Analyzes transaction behavior to identify pandemic stages by comparing transactions in essential vs luxurious goods categories.

Assumptions

*  Essential Goods: Includes ``Utilities (Electric, Gas, Water), Drug Stores, Grocery Stores, Hospitals, General Retail Stores``.
*  Luxurious Goods: Includes ``Hotels, Bars, Restaurants``.
*  Transaction metric: Number of transactions is more relevant than the total value.
*  Online and Offline transactions: Both are considered.

Algorithm

#. Add City Column : A new ``city`` column is added based on postal codes (``make_preprocess_location``).
#. Filter for City : Data for the selected city is filtered (``make_filter``).
#. Add Super Category Column : A new ``merch_super_category`` column is added for classifying transactions into luxurious and essential categories (``make_preprocess_location``).
#. Filter by Super Category : Only transactions related to luxurious goods are filtered out (``make_filter``).
#. Filter by Time Frame : Data is filtered for the selected time frame (``make_truncate_time``).
#. Transaction Summing & Noise Addition: Sum the number of transactions by postal code and add Gaussian noise (``make_private_sum_by``).
#. Visualization : Differentially private data is plotted for visualization of pandemic stages.

Sensitivity and Epsilon Analysis

* Sensitivity per Category : Sensitivity is ``3`` for each category (essential or luxurious goods).
* Scaling with Time : For multiple timesteps, sensitivity is ``3 * no_of_time_steps``.
* Epsilon Budget : The epsilon spent per timestep is ``∈ / no_of_timesteps``.
* Scale Calculation : ``Scale = (3 * no_of_time_steps * no_of_time_steps) / ∈``.

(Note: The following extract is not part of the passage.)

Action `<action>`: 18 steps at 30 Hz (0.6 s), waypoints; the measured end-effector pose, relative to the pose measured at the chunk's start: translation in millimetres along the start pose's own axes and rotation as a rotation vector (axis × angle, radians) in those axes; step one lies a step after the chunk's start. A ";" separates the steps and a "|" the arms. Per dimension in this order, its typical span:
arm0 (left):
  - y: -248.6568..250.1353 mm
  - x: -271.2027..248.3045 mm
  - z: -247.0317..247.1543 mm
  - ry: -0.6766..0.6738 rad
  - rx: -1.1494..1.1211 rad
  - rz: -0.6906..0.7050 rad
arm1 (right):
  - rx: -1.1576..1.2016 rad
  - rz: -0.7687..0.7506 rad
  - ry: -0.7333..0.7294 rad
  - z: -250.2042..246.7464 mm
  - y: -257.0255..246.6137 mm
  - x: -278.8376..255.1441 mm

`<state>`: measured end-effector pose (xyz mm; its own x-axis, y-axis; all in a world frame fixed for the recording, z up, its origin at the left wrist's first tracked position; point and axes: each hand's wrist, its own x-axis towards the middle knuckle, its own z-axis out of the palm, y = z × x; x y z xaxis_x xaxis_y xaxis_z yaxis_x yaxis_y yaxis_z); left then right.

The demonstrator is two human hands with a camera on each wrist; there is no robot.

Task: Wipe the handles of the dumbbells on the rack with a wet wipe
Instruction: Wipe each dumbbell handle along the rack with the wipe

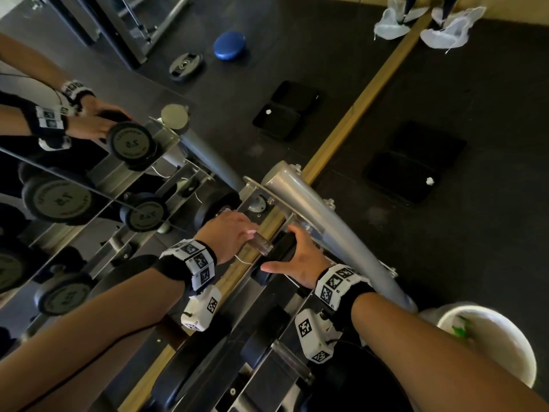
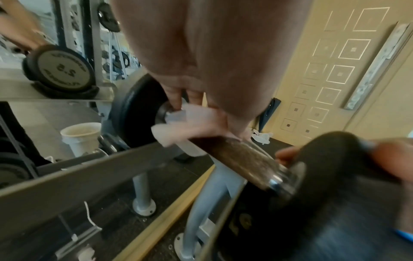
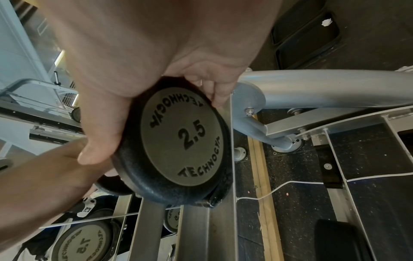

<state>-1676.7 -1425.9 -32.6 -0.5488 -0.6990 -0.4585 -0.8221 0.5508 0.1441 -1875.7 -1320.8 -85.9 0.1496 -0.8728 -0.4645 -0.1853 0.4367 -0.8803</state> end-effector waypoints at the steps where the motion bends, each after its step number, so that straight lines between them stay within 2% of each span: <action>1: 3.6 -3.2 4.1 0.006 0.073 -0.001 | 0.003 -0.006 -0.001 0.4 0.4 0.3; 3: 7.0 -9.9 12.0 0.020 0.184 0.072 | -0.006 -0.021 0.007 1.4 1.5 0.7; 6: 2.4 -12.3 6.7 0.019 0.209 0.133 | -0.015 -0.022 0.009 2.6 2.5 1.0; 10: -2.1 -3.7 -4.3 0.038 0.292 0.011 | -0.011 -0.013 0.011 2.3 4.6 2.8; 13: 14.9 -2.2 -0.8 0.014 0.260 -0.058 | 0.003 -0.001 0.008 2.8 4.5 3.1; 18: 39.3 -7.7 21.8 -0.085 0.185 0.052 | 0.057 0.024 -0.002 3.0 3.2 2.4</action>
<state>-1701.5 -1388.9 -42.5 -0.5684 -0.6310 -0.5280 -0.7471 0.6647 0.0099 -1873.0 -1320.8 -90.1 0.1477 -0.8615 -0.4859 -0.1330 0.4695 -0.8729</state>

Contact Pattern Matrix Estimation
---------------------------------

Description

Estimates the contact matrix by analyzing transactional data for different age groups across various merchandise categories.

Assumptions

* Proportion of Age Groups : Assumed participation in merchandise categories follows an age group proportion map:

  .. code-block:: python

     age_group_proportion_map = {
         'Airlines': [25, 40, 35],
         'Bars/Discotheques': [50, 35, 15],
         'Hospitals': [15, 40, 45],
         'Drug Stores': [15, 40, 45],
         'Computer Network': [40, 35, 25],
         'General Retail Stores': [20, 50, 30],
         'Grocery Stores': [20, 50, 30],
         'Utilities': [10, 40, 50],
         'Hotels': [30, 40, 30],
         'Restaurants': [35, 40, 25]
     }

Algorithm

#. Filter Week : Select the specific week for analysis.
#. Filter City : Choose the city of interest (e.g., ``Bogotá``).
#. Filter OFFLINE Transactions : Only consider offline transactions.
#. Group by Merchant Category : Sum the number of transactions (``nb_transactions``).
#. Private Count of Postal Codes: Obtain the private count of unique postal codes for each merchant category and week.
#. Compute Private Mean Transactions : Calculate the average number of transactions per zip code using the age group proportion map.

Challenges

* Ensuring the contact matrix accurately reflects transaction participation from different age groups.
* Making the contact matrix symmetric to ensure mutual interaction between age groups.
* Difficulty in gathering granular public data for more detailed age group division.